#### Exercise brief:
Look through the lines below; wherever the word "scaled" appears, copy that line.

#### Provided entries:
◇ ◇ ◇ ◇ ◇ ◇ ◇

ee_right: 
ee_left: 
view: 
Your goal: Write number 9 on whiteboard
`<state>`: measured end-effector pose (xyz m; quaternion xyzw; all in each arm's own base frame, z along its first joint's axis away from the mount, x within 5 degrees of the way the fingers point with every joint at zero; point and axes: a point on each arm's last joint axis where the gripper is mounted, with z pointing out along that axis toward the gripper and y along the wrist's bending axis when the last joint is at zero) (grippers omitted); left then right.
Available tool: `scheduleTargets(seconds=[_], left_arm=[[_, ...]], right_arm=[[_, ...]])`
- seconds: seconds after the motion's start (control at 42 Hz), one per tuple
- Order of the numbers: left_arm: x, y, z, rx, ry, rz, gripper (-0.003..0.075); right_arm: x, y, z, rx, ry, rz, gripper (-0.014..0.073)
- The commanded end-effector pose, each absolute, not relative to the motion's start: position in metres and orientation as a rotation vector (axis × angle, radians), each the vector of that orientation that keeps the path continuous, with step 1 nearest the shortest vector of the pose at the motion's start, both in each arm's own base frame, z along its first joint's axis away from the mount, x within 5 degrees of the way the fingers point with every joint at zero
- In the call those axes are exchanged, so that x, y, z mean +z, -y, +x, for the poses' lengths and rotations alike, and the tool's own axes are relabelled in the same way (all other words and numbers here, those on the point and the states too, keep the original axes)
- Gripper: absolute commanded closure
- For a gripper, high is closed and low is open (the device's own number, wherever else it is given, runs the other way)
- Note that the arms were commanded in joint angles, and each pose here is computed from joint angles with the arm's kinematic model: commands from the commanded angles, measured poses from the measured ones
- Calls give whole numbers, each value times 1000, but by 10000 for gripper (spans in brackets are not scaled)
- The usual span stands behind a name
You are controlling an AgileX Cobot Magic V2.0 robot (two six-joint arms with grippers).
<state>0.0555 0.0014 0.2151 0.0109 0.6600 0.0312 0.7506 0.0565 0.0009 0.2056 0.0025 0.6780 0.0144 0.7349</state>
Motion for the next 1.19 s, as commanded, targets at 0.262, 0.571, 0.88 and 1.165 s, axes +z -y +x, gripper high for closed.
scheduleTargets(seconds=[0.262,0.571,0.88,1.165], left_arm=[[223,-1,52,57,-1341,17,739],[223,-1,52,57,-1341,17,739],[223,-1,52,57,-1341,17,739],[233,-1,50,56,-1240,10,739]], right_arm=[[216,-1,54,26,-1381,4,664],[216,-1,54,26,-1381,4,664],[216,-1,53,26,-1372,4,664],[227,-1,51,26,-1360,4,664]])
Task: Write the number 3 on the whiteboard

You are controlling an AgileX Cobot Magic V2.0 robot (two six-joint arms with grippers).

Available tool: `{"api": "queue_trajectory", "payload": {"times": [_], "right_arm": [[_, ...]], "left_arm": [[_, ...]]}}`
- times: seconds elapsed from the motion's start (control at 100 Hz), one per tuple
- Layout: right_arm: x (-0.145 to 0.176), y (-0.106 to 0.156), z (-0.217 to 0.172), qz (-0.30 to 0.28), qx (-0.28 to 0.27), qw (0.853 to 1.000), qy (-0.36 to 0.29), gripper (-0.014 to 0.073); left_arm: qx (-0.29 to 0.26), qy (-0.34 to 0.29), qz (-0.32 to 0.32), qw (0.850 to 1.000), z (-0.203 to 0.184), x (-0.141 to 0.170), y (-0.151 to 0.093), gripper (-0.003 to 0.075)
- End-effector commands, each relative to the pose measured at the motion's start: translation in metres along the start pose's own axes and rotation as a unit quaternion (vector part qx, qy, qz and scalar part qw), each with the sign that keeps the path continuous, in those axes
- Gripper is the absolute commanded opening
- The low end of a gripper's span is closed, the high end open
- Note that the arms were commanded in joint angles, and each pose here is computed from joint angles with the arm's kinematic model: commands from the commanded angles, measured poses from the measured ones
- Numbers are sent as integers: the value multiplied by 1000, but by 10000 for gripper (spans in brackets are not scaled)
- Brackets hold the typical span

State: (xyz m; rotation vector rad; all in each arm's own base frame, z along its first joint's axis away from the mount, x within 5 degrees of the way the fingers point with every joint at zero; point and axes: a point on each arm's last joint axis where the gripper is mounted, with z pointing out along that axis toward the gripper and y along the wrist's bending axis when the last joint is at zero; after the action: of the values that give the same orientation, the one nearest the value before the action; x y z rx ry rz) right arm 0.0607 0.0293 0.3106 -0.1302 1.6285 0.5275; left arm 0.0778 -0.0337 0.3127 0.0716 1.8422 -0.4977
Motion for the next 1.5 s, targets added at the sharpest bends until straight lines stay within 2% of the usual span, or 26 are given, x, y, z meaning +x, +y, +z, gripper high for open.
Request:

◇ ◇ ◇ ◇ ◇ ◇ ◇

#### Response below:
- Calls give whole numbers, each value times 1000, but by 10000 for gripper (spans in brackets are not scaled)
- Numbers are sent as integers: the value multiplied by 1000, but by 10000 for gripper (spans in brackets are not scaled)

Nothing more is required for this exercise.